Understanding about Connecticut Bail Bonds Group

Most people’s only connection to the bail bonds industry derives from what they’ve seen on TV. They ‘re also shocked to hear that not all bail bondsmen are big biker guys who throw darts and smoke cigars all day, contrary to common opinion. While that mental picture is probably the number one misunderstanding about bail industry, countless others still exist.Have a look at Connecticut Bail Bonds Group for more info on this.

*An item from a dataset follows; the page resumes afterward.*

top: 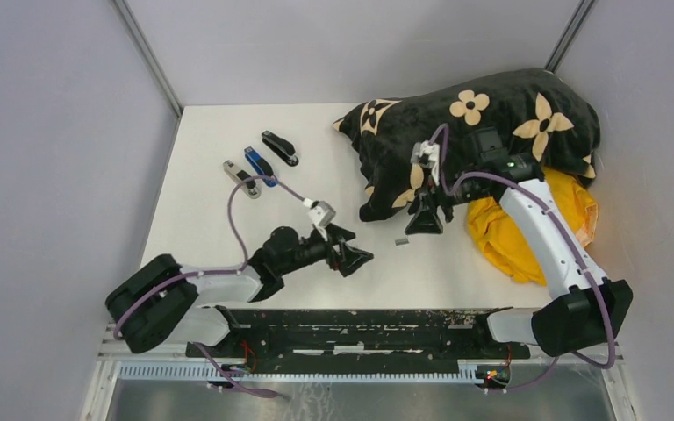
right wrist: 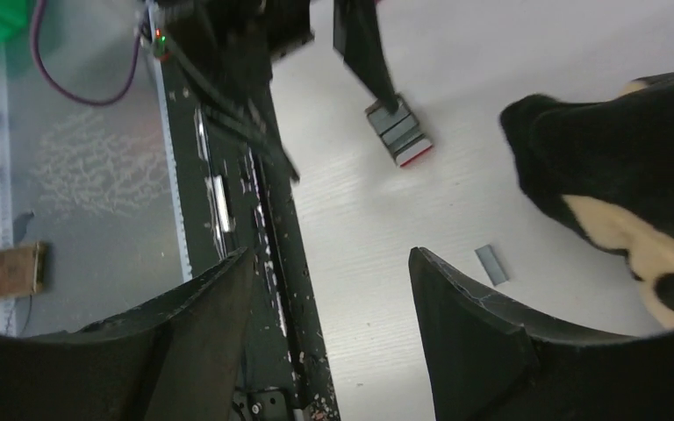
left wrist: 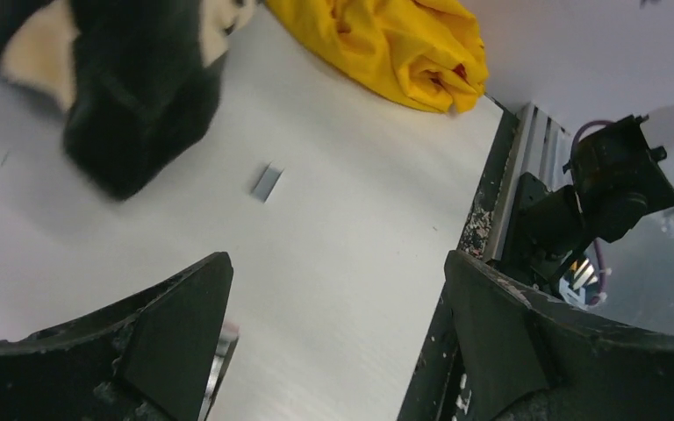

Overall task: Unload the staples from the stapler
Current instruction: Pick up the staple from the center of the board.

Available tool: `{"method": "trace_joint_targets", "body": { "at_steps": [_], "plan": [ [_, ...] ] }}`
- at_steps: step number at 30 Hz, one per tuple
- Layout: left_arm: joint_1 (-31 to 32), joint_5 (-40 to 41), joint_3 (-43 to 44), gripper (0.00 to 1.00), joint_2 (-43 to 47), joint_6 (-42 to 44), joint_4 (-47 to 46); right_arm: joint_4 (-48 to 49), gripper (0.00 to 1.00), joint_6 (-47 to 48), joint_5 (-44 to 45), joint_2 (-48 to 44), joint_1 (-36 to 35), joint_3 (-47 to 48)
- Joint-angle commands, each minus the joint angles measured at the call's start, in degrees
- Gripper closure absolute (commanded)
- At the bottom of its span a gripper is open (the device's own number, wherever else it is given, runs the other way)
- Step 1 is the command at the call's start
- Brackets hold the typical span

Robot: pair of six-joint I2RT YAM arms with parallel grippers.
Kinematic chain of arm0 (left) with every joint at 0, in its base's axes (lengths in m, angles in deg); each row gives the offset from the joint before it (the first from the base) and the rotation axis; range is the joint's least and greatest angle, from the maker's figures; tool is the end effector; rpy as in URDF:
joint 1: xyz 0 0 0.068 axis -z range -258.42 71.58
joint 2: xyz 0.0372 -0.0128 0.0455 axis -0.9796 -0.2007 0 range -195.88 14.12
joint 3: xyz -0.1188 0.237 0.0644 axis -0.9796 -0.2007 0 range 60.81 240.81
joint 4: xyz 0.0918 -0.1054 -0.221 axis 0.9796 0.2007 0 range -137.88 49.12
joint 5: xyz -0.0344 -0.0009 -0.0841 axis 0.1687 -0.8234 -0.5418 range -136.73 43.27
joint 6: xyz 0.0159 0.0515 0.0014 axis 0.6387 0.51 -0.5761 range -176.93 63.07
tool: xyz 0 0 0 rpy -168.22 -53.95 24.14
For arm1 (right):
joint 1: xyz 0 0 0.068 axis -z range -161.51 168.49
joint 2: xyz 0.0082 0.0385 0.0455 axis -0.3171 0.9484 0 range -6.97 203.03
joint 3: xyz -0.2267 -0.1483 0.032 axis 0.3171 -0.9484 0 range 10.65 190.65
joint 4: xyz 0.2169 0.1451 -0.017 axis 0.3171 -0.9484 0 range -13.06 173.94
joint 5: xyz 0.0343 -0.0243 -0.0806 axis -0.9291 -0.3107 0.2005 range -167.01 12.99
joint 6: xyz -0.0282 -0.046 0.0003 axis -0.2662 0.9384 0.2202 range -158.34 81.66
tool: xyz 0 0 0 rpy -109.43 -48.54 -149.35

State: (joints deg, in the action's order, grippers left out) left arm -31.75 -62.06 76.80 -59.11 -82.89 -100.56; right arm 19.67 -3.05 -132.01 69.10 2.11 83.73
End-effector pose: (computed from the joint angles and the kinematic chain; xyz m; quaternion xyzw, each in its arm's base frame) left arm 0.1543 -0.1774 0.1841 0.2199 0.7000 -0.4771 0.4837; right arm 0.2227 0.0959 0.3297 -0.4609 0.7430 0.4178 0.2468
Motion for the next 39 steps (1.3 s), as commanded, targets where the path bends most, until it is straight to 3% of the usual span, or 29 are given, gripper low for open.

Let ‘s look at Top 5 Bail Bond Myths:

  1. Bail bonds must be paid out in cash. That is not the case. Many businesses give their customers alternative payment methods like debit card, American Express, Discover, MasterCard, Visa, wire transfer, Western Union and direct bank deposit.
  2. The bail can be “negotiated” with the prison. Bail quantities aren’t set at random. When anyone is arrested for the offense, they ‘re guilty of being cross-referenced with the bail system for the county. This is a database collected annually that lists various sums of bail to be given to different offenses. Often people believe they should drive down to prison and negotiate a reduced bail rate because the defendant has never been in trouble before. Unfortunately, it’s incorrect to say that. Only judges have the power to increase, reduce or withdraw bail.
  3. Bail bonds must also be paid out in full before the convict can get out of prison. This is not real, however. Some firms give their clients the option of bail bond payment plans if they cannot get the full amount all at once. The terms and conditions of funding bail bonds will differ considerably from company to company so you’ll want to ask your bondman plenty of questions before you sign on the dotted line. Will they charge interest or fees for the financing? Is there a penalty to early payment of the balance? Will the balance have to be paid out in full in a given period of time? Do they need a fixed percentage down or will they run within your budget? There are important points to remember before continuing.
  4. If the defendant’s trial is over, if charges are not filed or if they are found not to be guilty, the amount you paid to a bondman is refunded. That is another major misunderstanding and it is also wrong.